WHAT IS EXPECTED: For the entries that follow, restate word for word the line containing "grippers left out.", the line containing "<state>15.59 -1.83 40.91", and every line that lies between them.

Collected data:
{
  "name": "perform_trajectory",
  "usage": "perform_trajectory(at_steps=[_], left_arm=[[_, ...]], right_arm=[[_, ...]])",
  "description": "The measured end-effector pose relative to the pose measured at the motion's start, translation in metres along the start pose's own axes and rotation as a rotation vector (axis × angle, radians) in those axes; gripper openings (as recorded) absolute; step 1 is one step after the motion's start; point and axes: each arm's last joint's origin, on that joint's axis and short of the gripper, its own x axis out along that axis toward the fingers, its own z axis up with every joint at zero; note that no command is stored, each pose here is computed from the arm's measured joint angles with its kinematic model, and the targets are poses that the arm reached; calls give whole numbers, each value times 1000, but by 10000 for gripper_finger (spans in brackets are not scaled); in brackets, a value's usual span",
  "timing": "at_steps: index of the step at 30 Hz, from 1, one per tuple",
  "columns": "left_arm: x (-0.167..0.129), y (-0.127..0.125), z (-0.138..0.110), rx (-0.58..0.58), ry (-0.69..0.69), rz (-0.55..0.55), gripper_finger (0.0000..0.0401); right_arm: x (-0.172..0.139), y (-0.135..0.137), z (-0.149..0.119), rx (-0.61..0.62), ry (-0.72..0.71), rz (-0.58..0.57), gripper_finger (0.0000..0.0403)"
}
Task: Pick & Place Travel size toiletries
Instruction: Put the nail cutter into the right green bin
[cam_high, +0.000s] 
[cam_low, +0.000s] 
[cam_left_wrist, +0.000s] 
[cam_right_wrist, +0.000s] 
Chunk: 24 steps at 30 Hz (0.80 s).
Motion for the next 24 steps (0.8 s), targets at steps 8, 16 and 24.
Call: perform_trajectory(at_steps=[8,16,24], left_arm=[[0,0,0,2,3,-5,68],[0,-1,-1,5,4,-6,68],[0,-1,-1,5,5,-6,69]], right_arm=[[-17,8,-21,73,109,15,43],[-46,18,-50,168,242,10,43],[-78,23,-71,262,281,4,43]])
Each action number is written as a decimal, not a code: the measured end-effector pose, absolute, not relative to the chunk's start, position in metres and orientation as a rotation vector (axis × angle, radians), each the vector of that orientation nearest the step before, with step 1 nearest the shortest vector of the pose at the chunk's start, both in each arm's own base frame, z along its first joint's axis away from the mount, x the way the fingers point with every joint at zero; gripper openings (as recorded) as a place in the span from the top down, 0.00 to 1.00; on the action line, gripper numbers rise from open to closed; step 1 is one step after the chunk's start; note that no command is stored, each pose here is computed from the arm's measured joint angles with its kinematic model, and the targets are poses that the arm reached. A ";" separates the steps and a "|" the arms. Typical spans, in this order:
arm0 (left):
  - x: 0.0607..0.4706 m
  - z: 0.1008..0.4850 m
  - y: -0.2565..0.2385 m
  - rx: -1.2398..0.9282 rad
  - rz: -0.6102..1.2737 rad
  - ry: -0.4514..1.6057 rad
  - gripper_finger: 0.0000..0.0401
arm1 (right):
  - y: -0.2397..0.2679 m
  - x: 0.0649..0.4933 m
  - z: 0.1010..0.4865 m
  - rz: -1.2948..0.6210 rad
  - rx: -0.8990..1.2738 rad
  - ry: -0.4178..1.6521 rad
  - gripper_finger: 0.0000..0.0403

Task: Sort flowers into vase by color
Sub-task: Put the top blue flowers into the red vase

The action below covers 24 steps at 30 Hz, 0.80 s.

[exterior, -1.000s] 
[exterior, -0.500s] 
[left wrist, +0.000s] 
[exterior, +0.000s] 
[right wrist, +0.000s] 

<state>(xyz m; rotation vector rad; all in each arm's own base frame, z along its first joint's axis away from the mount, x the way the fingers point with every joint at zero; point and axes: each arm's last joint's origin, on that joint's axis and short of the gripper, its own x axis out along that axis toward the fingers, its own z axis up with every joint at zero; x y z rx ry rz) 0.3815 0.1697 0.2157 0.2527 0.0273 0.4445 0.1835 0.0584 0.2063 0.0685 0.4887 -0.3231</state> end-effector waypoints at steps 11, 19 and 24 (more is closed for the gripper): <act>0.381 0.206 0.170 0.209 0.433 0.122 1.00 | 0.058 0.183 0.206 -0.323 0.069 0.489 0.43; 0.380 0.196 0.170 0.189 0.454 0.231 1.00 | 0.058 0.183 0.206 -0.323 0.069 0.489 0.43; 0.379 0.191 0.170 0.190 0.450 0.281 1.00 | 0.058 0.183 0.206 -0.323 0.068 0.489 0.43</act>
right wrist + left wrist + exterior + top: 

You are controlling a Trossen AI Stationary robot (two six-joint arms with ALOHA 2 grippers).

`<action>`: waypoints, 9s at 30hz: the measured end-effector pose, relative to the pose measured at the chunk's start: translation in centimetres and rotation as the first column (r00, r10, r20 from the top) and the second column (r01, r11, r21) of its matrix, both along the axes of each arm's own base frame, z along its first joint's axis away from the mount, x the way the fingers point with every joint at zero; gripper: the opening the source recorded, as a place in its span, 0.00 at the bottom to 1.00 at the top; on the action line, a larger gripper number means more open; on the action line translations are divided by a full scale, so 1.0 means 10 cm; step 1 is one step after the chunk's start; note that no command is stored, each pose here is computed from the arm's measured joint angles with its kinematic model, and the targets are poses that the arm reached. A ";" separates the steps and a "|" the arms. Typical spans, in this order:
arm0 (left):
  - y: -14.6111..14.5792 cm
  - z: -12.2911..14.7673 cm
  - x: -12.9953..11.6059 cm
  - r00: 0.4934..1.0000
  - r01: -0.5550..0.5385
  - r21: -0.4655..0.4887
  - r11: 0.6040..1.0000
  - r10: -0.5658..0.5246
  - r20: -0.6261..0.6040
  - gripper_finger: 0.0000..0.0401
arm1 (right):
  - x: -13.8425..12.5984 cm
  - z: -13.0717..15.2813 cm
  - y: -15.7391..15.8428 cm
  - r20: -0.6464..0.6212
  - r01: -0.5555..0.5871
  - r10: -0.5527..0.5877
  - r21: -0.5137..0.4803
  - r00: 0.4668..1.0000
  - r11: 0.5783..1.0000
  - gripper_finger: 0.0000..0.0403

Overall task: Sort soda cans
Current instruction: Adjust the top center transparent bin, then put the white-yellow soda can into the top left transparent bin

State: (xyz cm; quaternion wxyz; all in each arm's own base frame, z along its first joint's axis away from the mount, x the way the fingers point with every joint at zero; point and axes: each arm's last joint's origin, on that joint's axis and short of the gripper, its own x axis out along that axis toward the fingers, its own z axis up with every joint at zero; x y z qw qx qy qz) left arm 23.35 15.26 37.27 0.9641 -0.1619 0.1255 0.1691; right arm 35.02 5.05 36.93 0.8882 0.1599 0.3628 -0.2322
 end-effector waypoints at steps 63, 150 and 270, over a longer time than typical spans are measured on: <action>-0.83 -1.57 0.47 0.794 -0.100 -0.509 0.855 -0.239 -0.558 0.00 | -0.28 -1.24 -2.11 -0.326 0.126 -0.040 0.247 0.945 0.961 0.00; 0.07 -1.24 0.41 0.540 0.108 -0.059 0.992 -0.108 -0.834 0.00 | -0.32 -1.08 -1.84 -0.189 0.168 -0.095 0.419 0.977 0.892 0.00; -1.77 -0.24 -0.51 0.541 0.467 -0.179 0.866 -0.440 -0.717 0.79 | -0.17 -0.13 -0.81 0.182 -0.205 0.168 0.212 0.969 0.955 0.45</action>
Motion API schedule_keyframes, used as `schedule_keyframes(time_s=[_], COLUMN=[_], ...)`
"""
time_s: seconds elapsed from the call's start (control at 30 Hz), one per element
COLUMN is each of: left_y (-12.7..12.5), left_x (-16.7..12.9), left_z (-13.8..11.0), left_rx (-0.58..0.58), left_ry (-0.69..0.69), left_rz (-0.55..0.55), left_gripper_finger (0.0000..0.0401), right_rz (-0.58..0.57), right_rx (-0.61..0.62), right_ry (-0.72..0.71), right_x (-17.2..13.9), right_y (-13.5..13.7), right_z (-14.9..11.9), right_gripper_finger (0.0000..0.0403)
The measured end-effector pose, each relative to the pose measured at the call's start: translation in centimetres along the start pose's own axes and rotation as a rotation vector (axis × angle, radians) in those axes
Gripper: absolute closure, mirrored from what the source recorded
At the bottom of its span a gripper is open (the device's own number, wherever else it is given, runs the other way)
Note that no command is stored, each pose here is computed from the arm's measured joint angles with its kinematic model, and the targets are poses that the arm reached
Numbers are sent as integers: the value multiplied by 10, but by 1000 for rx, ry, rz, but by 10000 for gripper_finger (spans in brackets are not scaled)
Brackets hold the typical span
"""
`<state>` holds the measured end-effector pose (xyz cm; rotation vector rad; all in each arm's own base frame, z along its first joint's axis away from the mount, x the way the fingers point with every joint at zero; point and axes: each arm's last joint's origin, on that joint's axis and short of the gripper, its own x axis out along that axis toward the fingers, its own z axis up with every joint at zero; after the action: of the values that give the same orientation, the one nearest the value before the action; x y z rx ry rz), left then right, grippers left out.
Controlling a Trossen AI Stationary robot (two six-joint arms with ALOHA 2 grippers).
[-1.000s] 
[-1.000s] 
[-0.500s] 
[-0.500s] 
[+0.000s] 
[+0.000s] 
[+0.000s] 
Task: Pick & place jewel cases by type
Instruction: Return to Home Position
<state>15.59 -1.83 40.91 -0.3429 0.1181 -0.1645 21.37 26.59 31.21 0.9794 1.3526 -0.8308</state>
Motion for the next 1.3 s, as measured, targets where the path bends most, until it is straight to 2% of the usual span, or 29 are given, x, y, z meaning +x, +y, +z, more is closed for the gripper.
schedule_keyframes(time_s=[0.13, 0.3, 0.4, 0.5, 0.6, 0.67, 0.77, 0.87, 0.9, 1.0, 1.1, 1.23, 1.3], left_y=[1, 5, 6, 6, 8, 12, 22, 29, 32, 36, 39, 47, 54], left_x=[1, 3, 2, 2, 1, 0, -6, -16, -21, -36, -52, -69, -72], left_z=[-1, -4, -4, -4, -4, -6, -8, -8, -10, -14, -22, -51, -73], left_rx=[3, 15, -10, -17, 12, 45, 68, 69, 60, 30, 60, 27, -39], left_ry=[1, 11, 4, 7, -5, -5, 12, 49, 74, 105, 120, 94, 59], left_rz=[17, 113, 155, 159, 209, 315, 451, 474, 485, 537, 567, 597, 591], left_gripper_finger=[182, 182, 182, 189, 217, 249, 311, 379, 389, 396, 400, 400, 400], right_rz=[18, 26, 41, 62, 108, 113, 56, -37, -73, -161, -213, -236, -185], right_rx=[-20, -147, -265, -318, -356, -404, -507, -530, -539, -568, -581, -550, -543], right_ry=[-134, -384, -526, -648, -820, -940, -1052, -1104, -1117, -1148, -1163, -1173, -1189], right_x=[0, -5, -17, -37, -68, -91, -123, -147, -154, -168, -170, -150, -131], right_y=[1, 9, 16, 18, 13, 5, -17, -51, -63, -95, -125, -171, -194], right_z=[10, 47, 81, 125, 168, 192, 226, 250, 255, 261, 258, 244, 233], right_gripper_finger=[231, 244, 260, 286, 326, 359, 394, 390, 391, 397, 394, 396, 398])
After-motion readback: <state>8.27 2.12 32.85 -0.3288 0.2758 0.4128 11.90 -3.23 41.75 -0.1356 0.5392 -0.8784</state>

WRITTEN ANSWER:
`<state>` holds the measured end-effector pose (xyz cm; rotation vector rad; all in each arm's own base frame, z along its first joint's axis away from the mount, x the way the fingers point with every joint at zero; point and axes: each arm's last joint's origin, on that joint's axis and short of the gripper, its own x axis out along that axis toward the fingers, its own z axis up with every joint at zero; after the action: of the values that give the same orientation, the one nearest the value before the action; x y z rx ry rz), left then right, grippers left out.
Controlling a Trossen AI Stationary robot (two six-joint arms with ALOHA 2 grippers).
[-1.000s] 
[-1.000s] 
[-0.500s] 
[-0.500s] 
[+0.000s] 
[+0.000s] 
[+0.000s] 
Task: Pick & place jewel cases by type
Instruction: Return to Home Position
<state>15.59 -1.83 40.91 -0.3429 0.1181 -0.1645 21.37 26.59 31.21 0.9794 1.3526 -0.8308</state>

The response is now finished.